Please copy each line in the records below that contains the string "sleeve".
*** Data for the task Section Begins ***
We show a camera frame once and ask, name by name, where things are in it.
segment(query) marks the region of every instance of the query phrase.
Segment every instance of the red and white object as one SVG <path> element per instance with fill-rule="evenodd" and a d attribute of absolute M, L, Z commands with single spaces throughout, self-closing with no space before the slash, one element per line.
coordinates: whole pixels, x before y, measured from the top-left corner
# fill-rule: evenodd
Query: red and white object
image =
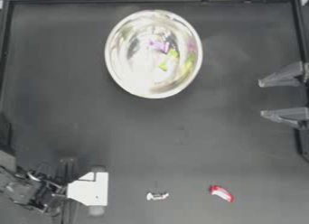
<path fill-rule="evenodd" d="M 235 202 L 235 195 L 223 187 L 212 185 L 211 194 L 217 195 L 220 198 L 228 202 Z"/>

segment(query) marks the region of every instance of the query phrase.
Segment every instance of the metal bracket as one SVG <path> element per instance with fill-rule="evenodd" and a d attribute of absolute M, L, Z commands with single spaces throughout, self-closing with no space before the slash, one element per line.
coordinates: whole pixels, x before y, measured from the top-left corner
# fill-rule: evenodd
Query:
*** Data for the task Section Ends ***
*** Data for the task Section Begins ***
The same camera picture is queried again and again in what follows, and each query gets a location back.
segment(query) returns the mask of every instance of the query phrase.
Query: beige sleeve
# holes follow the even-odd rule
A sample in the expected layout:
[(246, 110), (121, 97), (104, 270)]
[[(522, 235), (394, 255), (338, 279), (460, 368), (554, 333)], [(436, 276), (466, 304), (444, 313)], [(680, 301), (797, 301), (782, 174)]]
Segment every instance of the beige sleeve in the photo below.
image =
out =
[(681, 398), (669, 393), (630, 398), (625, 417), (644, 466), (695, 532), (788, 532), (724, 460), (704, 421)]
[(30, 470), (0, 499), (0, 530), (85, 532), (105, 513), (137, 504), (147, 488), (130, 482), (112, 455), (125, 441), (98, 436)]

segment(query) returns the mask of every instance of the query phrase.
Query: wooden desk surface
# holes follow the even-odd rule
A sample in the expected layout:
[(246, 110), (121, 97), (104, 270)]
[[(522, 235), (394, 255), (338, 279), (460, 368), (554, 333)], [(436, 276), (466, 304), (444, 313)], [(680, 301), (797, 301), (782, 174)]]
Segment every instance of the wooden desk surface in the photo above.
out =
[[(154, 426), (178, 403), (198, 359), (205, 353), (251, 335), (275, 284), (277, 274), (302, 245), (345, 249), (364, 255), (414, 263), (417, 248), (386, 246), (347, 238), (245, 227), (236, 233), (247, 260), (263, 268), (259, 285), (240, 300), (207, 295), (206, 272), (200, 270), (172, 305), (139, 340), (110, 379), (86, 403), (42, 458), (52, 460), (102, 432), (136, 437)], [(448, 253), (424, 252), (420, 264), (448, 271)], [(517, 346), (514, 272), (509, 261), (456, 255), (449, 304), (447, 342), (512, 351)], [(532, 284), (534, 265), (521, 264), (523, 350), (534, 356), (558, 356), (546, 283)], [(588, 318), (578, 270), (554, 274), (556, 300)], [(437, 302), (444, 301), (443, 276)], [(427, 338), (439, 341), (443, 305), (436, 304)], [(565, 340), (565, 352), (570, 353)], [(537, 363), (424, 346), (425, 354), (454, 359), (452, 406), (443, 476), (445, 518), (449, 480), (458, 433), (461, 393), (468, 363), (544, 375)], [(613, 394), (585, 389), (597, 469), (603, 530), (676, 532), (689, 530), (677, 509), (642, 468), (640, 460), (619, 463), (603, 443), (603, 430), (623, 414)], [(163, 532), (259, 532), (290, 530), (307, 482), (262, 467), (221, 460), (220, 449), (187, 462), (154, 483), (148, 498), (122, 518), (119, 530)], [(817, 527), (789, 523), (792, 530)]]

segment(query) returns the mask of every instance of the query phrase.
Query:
*** Data for the task Section Ends ***
*** Data for the task Section Begins ***
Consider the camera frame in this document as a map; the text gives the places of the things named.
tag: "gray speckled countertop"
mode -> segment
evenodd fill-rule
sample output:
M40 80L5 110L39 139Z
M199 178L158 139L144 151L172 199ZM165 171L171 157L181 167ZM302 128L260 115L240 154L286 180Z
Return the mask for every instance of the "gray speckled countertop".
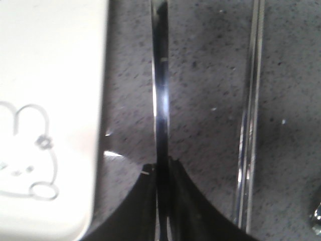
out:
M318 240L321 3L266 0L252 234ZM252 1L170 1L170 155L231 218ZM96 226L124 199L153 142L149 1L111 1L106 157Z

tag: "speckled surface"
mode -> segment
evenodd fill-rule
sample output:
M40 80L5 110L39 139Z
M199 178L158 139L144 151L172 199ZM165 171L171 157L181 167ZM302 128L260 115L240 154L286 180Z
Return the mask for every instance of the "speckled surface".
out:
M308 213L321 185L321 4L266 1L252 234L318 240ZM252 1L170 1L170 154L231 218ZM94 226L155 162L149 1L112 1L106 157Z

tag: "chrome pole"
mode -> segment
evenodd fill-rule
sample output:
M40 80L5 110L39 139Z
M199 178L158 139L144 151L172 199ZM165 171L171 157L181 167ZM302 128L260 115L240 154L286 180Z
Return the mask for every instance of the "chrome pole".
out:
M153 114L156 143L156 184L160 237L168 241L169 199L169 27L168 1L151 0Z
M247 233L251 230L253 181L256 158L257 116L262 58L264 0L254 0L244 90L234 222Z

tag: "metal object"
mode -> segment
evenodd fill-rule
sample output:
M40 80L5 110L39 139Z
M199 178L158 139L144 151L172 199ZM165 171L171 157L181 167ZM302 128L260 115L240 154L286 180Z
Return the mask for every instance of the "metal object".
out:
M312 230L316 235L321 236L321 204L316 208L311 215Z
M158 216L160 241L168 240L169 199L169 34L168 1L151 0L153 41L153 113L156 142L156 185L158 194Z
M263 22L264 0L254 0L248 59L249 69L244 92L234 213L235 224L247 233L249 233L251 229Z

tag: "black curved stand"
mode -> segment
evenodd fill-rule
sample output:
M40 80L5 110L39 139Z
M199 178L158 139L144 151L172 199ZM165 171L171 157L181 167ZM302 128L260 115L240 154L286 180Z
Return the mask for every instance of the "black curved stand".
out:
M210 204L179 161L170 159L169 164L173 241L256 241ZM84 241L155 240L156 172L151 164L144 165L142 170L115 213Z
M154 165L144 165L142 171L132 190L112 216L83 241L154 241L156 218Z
*** Data for the task Section Ends ***
Exercise response:
Query: beige sleeve
Segment every instance of the beige sleeve in the photo below.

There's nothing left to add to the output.